So… Brooklyn. Got back from NY on Friday after a really interesting few days in Brooklyn’s Green Wood cemetery.

As I wrote in the last post, Phil approached me about the possibility of doing something there together about working with over-mature tree populations. And by golly, does Green Wood have one! Coming from Europe it is intriguing to see trees in this condition, it almost feels as though the urban forest in Europe is sanitised to a higher degree, many of the trees we discussed in Green Wood would probably have been removed here a long time ago. I write this not as a judgement, but merely as an observation – both routes have their pros and cons.

Assessing the condition of the trees was certainly challenging, forcing you to really think out of the box, and to be very honest with yourself regarding what you can make a founded call on – and what not. A broad range of fungi is rampant in the cemetery, affecting trees to a greater or lesser degree. There is an active interest to expand the focus of Green Wood, which was founded in 1838, which makes it one of the earliest “rural cemeteries”, away from being viewed only as a burial site, towards a more diverse perspective, taking into account a wide range of ecological and environmental factors. This obviously shifts the focus regarding how trees are viewed, the value which is assessed to them and the care they receive.

On the first day we were very graciously welcomed by Joseph Charap, the Director of Horticulture and Curator of Green Wood, who then promptly took us for a spin, discussing a number of trees. It was very interesting how the trees I initially thought would never work ended up being viable for retrenching, where as there were others which I thought would be fine, but turned out to be beyond the point where we could do anything viable with them.

The actual work of retrenching these veteran trees was challenging. From the point of view of what you do to them, how much you can remove and where to make cuts, as well as from a technical, climbing point of view. As the beeches we were working on were all affected by phytophtera and hypoxylon, we were forced to err on the side of caution regarding anchor point selection. These lower anchor points in turn made for flat line angles, so I ended up using re-directs, multiple anchor points or v-rigs. Also, lots of use of the lanyard on the various attachment points.

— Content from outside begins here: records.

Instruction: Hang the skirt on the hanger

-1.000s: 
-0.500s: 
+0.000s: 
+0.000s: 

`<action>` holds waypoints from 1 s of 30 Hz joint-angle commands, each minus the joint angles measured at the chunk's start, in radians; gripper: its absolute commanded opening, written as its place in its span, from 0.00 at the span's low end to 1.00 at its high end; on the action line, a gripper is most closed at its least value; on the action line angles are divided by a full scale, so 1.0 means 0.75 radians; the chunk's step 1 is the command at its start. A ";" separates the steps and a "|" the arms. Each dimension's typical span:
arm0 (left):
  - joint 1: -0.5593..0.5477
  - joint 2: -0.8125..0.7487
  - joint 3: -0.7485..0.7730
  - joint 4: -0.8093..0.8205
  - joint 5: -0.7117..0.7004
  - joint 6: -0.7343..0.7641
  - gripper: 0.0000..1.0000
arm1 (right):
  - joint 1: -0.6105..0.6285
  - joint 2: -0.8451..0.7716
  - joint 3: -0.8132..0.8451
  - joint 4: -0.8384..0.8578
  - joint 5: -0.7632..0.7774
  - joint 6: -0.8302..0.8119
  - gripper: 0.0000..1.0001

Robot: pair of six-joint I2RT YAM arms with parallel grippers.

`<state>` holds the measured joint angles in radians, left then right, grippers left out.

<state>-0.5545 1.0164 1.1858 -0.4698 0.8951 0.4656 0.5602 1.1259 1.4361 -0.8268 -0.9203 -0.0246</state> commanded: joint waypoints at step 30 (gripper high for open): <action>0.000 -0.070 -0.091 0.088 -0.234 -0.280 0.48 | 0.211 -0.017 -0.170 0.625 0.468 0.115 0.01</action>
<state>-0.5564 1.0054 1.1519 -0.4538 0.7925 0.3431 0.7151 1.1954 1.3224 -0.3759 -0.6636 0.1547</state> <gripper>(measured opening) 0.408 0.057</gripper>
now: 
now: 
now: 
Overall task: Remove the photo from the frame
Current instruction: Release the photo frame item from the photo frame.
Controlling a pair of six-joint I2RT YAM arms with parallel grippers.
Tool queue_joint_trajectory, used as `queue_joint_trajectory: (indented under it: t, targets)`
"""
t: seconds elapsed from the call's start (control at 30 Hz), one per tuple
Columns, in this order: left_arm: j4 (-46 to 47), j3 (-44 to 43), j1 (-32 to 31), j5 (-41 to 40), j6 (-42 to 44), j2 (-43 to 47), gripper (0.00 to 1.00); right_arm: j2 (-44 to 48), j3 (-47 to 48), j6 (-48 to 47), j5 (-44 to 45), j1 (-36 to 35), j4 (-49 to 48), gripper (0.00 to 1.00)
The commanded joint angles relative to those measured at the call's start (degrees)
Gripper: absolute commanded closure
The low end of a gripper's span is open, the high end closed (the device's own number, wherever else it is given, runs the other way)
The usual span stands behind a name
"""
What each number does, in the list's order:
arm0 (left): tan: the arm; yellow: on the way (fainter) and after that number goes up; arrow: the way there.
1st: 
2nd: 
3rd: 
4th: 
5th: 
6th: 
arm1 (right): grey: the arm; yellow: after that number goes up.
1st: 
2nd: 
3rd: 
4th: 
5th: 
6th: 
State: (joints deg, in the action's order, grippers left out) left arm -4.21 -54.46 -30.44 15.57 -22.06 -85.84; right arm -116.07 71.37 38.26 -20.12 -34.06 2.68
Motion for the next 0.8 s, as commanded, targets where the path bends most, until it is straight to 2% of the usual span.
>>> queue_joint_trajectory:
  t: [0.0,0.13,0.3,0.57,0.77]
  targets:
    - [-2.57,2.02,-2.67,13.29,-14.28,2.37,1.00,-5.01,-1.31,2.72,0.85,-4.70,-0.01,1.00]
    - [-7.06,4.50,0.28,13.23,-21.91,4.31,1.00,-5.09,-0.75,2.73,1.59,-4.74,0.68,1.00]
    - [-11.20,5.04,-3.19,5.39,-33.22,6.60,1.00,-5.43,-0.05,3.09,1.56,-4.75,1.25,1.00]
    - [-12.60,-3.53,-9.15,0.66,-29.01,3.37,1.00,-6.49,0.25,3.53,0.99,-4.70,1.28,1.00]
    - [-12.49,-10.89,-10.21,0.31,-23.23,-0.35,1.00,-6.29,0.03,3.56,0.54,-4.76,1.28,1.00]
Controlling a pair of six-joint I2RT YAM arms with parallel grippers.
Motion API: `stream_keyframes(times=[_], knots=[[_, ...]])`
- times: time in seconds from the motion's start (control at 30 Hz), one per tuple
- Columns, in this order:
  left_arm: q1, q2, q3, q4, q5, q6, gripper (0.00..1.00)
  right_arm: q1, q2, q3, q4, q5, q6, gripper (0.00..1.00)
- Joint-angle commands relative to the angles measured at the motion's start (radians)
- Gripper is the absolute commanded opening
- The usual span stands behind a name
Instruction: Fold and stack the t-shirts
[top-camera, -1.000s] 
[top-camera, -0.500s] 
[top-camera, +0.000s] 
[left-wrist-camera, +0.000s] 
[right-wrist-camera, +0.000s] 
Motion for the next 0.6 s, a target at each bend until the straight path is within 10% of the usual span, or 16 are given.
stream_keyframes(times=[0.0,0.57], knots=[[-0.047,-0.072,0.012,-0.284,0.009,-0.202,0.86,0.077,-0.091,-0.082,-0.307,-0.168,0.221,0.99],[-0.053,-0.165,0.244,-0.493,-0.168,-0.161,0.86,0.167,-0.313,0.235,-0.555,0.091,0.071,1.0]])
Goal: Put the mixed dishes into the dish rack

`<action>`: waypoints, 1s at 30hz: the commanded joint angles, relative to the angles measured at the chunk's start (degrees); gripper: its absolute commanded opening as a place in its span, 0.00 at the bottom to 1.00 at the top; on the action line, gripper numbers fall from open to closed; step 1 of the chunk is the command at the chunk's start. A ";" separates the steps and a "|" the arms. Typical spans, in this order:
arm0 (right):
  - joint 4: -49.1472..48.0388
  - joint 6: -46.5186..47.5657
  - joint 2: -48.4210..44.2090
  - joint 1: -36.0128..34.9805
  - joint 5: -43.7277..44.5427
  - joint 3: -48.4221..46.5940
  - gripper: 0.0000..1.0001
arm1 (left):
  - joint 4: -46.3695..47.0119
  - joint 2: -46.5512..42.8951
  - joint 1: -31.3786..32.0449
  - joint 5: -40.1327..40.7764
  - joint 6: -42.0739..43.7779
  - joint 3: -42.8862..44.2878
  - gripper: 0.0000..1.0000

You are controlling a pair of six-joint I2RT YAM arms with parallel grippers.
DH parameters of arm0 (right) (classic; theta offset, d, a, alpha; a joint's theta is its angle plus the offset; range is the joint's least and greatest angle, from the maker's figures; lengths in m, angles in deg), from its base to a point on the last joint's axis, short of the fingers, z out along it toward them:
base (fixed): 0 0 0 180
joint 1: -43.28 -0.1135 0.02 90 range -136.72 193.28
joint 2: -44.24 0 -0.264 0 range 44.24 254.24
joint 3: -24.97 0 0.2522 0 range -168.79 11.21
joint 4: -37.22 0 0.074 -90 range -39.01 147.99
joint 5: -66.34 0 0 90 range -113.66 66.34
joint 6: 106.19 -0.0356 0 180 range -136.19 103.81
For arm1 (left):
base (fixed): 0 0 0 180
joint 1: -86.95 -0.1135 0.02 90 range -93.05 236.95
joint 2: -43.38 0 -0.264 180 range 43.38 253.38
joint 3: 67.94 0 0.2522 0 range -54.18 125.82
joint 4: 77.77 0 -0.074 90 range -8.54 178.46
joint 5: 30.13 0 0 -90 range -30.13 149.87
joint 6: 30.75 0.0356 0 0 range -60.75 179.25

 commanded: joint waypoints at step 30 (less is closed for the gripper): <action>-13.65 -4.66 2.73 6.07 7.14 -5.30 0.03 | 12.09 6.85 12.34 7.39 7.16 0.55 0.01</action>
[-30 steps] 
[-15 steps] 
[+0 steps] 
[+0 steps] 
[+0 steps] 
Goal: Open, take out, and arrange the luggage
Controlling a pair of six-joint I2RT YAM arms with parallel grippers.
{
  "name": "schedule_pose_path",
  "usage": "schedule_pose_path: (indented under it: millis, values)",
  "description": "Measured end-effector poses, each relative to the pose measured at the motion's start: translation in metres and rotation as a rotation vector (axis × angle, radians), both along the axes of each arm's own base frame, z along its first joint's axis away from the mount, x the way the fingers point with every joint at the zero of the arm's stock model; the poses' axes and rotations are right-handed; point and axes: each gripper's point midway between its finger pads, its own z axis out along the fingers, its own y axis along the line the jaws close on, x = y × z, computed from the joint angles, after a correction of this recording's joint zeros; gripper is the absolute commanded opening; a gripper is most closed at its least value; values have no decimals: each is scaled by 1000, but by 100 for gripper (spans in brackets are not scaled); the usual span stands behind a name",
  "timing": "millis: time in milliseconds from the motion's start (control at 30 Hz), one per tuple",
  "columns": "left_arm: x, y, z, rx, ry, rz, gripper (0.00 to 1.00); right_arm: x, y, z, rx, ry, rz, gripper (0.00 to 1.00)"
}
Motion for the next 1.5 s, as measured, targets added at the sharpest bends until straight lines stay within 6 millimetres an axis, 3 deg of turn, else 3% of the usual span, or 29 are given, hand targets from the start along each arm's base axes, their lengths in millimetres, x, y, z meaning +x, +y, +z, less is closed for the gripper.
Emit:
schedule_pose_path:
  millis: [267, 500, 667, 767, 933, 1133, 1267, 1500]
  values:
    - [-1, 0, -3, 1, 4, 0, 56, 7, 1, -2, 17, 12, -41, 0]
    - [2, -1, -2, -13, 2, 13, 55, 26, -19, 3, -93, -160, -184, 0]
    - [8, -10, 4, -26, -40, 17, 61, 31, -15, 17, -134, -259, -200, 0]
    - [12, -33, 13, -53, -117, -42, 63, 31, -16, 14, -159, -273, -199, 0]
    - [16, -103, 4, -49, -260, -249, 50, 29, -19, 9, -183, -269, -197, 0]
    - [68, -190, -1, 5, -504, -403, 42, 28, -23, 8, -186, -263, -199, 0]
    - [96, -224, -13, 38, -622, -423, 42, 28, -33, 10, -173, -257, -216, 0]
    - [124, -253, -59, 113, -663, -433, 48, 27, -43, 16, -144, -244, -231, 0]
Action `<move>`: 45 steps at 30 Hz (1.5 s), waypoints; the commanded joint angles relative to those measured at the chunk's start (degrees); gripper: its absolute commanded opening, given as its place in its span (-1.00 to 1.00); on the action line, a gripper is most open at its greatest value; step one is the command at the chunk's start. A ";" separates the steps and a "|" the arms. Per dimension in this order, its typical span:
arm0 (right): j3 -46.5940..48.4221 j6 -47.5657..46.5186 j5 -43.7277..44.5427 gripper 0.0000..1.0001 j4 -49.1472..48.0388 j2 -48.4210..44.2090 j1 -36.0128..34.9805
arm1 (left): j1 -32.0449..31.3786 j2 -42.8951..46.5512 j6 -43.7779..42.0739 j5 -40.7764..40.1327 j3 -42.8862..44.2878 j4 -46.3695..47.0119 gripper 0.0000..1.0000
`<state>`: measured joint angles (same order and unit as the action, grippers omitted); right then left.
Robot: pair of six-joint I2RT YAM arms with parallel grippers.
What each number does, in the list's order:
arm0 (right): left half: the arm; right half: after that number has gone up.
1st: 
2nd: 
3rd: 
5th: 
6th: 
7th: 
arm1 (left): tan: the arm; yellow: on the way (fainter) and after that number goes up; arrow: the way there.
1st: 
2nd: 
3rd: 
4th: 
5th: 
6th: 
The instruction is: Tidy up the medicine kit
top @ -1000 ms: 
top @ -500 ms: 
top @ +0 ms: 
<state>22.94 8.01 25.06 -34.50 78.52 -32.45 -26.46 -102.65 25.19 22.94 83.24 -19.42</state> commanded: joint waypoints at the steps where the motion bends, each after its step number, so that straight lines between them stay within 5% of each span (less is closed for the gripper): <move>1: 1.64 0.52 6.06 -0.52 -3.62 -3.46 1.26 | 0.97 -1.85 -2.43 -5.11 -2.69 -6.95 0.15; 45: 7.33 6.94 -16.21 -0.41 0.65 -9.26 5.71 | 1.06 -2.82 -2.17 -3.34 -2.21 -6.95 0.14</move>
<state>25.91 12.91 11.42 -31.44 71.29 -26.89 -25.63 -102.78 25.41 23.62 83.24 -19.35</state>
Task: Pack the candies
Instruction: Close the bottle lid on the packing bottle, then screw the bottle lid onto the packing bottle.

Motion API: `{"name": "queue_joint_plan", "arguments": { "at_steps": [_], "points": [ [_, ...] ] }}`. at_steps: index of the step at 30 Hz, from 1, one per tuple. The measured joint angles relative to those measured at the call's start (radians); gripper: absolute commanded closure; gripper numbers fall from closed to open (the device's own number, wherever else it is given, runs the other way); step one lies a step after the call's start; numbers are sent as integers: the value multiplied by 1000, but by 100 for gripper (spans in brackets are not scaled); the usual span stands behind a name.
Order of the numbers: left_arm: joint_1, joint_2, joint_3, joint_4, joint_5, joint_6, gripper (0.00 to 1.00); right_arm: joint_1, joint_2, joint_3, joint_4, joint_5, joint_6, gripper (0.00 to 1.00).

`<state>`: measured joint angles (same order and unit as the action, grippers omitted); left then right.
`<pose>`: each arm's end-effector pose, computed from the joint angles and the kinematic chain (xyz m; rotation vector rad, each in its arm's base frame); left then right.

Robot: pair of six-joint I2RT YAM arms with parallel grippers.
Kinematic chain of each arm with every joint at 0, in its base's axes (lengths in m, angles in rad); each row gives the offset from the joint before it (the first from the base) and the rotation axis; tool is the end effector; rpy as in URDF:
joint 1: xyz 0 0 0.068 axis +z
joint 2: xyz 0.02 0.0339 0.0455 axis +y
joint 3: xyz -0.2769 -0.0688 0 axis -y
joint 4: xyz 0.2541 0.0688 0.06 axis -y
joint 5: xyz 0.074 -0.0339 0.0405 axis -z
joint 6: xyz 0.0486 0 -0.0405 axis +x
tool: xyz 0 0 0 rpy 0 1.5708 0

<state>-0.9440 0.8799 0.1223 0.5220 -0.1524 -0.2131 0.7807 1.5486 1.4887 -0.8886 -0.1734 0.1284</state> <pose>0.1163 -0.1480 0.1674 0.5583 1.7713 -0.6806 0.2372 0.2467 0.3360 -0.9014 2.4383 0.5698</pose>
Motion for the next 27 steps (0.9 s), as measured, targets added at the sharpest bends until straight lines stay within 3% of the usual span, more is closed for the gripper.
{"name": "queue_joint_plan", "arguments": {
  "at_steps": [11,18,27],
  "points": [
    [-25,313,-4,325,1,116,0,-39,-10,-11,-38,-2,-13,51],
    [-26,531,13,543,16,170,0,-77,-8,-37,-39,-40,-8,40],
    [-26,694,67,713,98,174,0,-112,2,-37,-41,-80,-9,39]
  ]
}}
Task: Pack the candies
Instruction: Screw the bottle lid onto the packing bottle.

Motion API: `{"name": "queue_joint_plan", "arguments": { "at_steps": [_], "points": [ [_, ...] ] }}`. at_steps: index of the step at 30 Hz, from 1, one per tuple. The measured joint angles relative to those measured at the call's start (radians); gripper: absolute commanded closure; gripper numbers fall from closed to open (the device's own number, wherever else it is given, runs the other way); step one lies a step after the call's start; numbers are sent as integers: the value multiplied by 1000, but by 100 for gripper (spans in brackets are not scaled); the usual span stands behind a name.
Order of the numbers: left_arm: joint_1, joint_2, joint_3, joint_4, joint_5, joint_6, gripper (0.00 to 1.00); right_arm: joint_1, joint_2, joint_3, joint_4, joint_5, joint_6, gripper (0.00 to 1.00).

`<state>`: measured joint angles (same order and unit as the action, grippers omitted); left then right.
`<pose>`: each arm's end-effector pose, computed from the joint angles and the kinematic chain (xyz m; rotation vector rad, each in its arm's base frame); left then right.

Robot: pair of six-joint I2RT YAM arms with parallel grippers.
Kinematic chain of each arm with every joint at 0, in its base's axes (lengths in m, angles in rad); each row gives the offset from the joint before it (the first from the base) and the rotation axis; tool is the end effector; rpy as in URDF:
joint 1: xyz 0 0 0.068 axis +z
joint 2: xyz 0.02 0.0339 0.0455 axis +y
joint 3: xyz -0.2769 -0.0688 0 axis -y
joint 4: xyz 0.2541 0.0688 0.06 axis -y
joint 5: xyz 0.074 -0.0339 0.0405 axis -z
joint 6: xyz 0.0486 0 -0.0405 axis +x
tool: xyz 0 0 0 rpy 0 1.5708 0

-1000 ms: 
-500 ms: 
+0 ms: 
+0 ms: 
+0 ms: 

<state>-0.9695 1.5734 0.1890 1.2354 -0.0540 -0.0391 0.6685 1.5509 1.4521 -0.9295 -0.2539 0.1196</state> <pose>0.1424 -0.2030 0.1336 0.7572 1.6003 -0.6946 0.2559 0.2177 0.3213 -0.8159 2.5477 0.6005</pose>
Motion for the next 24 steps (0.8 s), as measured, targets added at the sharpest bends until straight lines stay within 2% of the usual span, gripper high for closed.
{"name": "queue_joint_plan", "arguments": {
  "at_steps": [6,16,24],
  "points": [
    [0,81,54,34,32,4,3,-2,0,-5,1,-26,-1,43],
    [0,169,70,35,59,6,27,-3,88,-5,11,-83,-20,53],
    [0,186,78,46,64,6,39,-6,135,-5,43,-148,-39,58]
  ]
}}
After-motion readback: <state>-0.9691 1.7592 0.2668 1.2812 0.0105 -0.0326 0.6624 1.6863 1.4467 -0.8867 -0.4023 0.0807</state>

One of the challenges when doing this kind of work is not to smash up all the regrowth you are trying to keep in the lower canopy, so this was one of the points we were keen to explore further. There was some cut and chuck, but also rigging in the periphery of the canopy, using 12mm rigging lines, which are light and no too much hassle to move around, slide lines and also working with DMM’s new Offya trolley. All of these options allowed us to really move sections of canopy well away, and also to avoid targets on the ground.

A big thank you goes out to Jairo, Cipriano, Julian and Sanchez for their support and help during the pruning and also on the workshop day.

The workshop day started up a bit overcast and damp, but quickly cleared. We had a good crowd of people from private companies as well as municipal organisations. The whole event was lively and interactive, touching upon many aspects of managing and working with over-mature trees. The setting in the Green Wood chapel was rather interesting and unique. Apparently the architect responsible for the buildings in that area also designed New York’s Central Station.

Something like this takes a lot of planning and the logistics can be slightly daunting. I ended up taking two 32kg bags and one weighing in at 23kg. This was topped on the way back, because I had forgotten I would have to pack the Offya also, so that meant a fourth bag.

I ended up stranded in the departures hall with all these heavy bag, feeling a bit like a beached whale – luckily some kind soul from American Airlines took mercy on me and gave me a hand. Otherwise I would probably still be there now!

A big thank you to Tony, who joined us to do some filming on one of the days (footage to follow in due courses), Rachel, for being good company, Phil for letting me part of this – and Joe for his gracious hospitality– and his dry whit!

Should you be in New York, do not miss checking out Green Wood cemetery.